Minister Ryall must stop health privatisation experiment

Health Minister Tony Ryall must step in to end the experiment in privatisation being conducted by the Waitemata DHB, Green Party health spokesperson Kevin Hague said today.

Waitemata DHB has contracted with particular surgeons to work privately, at substantially higher pay rates than normally paid, in the new Elective Surgical Centre at North Shore Hospital. In the face of vociferous opposition to this privatisation, the DHB attempted to justify the decision by saying that the inflated payment would cover the whole "package of care" needed for each surgical patient. Now intensive care specialists elsewhere at the hospital have been told by the DHB that they will be expected to provide stabilisation and related services for elective surgical patients, should things start to go wrong.

“This is a very clear case of privatising profits but socialising risks,” said Mr Hague.

"The DHB's actions seem extraordinary. It's as if they are so desperate for this privatised service to succeed that they have been forced into an action that is plainly not in the public interest.

"The scheme they have designed seems to be entirely about maximising profit for a small number of surgeons working in private.”

Mr Hague said that the move also was indicative of what is happening when hospitals have to concentrate on the Minister's elective surgery target at the expense of everything else.
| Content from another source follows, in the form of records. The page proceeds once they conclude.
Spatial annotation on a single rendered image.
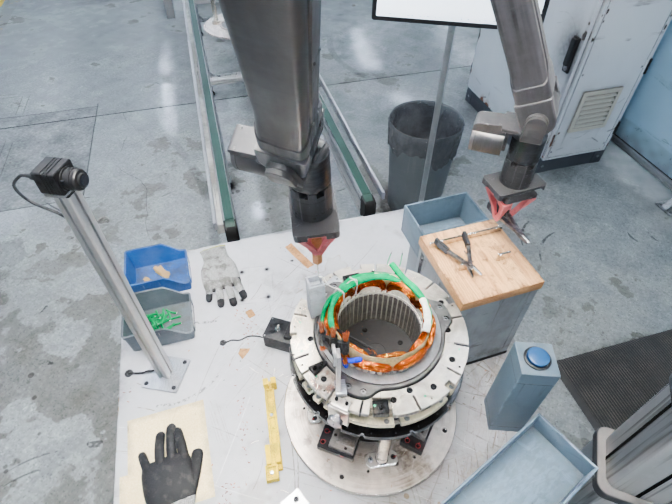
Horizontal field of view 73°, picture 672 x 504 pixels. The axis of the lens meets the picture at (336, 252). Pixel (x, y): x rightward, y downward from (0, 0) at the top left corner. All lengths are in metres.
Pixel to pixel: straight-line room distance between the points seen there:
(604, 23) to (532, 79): 2.07
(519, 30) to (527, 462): 0.66
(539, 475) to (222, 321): 0.81
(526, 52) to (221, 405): 0.93
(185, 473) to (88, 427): 1.12
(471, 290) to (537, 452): 0.31
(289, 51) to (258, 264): 1.10
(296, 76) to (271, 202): 2.45
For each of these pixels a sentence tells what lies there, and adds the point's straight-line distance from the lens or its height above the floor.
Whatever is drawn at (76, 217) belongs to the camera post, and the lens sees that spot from 0.82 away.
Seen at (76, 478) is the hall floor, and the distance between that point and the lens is 2.10.
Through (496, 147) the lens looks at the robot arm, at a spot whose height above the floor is 1.33.
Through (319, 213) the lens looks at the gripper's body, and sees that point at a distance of 0.62.
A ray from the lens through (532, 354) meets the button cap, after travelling 0.94.
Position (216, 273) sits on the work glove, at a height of 0.80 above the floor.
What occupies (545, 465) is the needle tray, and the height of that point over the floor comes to 1.02.
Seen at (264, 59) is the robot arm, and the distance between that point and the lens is 0.33.
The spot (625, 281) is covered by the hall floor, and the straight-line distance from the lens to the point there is 2.74.
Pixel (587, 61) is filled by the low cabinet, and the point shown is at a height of 0.72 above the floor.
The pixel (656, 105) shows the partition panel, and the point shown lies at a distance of 3.35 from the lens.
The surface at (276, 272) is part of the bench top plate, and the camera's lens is 1.34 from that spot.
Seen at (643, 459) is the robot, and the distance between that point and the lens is 0.93.
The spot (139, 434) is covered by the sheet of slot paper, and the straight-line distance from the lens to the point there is 1.17.
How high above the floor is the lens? 1.79
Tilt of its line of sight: 47 degrees down
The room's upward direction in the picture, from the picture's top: straight up
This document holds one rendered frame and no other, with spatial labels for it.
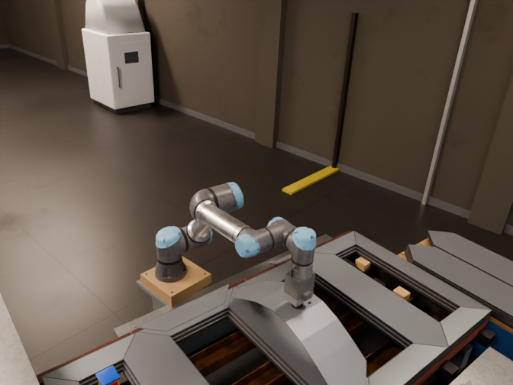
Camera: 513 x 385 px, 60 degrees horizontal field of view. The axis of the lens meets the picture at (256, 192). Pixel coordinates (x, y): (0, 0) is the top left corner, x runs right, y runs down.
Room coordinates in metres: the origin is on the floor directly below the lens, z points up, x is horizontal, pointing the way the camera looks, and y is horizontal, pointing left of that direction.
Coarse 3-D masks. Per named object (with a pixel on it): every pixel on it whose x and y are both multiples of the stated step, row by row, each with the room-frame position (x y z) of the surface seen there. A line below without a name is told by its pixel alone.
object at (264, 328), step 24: (384, 264) 1.74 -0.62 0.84; (336, 288) 1.53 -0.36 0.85; (216, 312) 1.35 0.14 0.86; (240, 312) 1.35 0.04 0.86; (264, 312) 1.36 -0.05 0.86; (360, 312) 1.41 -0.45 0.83; (264, 336) 1.23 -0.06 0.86; (288, 336) 1.24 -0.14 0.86; (288, 360) 1.13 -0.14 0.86; (96, 384) 1.02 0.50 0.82; (312, 384) 1.03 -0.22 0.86; (408, 384) 1.07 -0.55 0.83
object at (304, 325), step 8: (320, 304) 1.23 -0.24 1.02; (304, 312) 1.18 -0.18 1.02; (312, 312) 1.19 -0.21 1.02; (320, 312) 1.20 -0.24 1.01; (328, 312) 1.20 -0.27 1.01; (296, 320) 1.15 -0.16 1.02; (304, 320) 1.15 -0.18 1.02; (312, 320) 1.16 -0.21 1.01; (320, 320) 1.17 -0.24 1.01; (328, 320) 1.17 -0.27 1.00; (296, 328) 1.12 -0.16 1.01; (304, 328) 1.12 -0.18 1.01; (312, 328) 1.13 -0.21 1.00; (320, 328) 1.14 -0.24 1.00; (296, 336) 1.09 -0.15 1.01; (304, 336) 1.10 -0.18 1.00
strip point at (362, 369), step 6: (360, 366) 1.06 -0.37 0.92; (354, 372) 1.03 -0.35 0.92; (360, 372) 1.04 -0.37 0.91; (342, 378) 1.00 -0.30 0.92; (348, 378) 1.01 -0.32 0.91; (354, 378) 1.02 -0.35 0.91; (360, 378) 1.02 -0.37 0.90; (336, 384) 0.98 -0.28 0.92; (342, 384) 0.99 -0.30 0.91; (348, 384) 0.99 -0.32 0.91; (354, 384) 1.00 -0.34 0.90; (360, 384) 1.00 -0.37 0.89
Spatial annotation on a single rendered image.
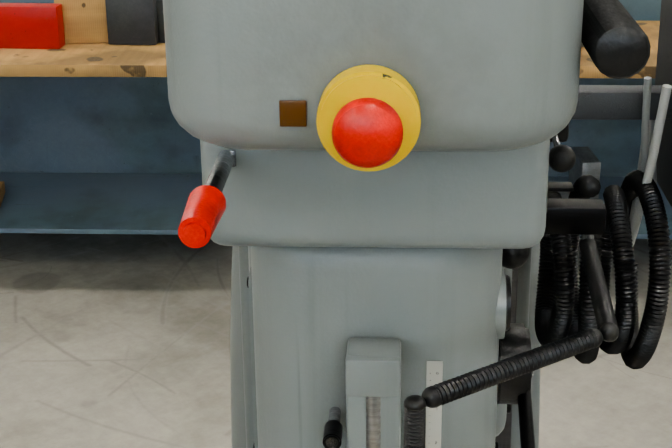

"The DHB already rejected the plea from intensive care specialists that there should be a corridor from the new ESC to the main hospital, so now we are presented with a very graphic example of specialists being dragged away from their regular, vital work to provide services in a wholly different location in order to facilitate this new arrangement for elective surgery without damaging the surgeons' private profit,” said Mr Hague.

“If they are busy stabilising a surgical patient in the ESC (something a more junior doctor would ordinarily do) then they can't also be doing their actual job with patients who have acute need for intensive care.

"The DHB has been pursuing this scheme to try to meet the Minister's demands, and with his encouragement.

“Now he has to end it.”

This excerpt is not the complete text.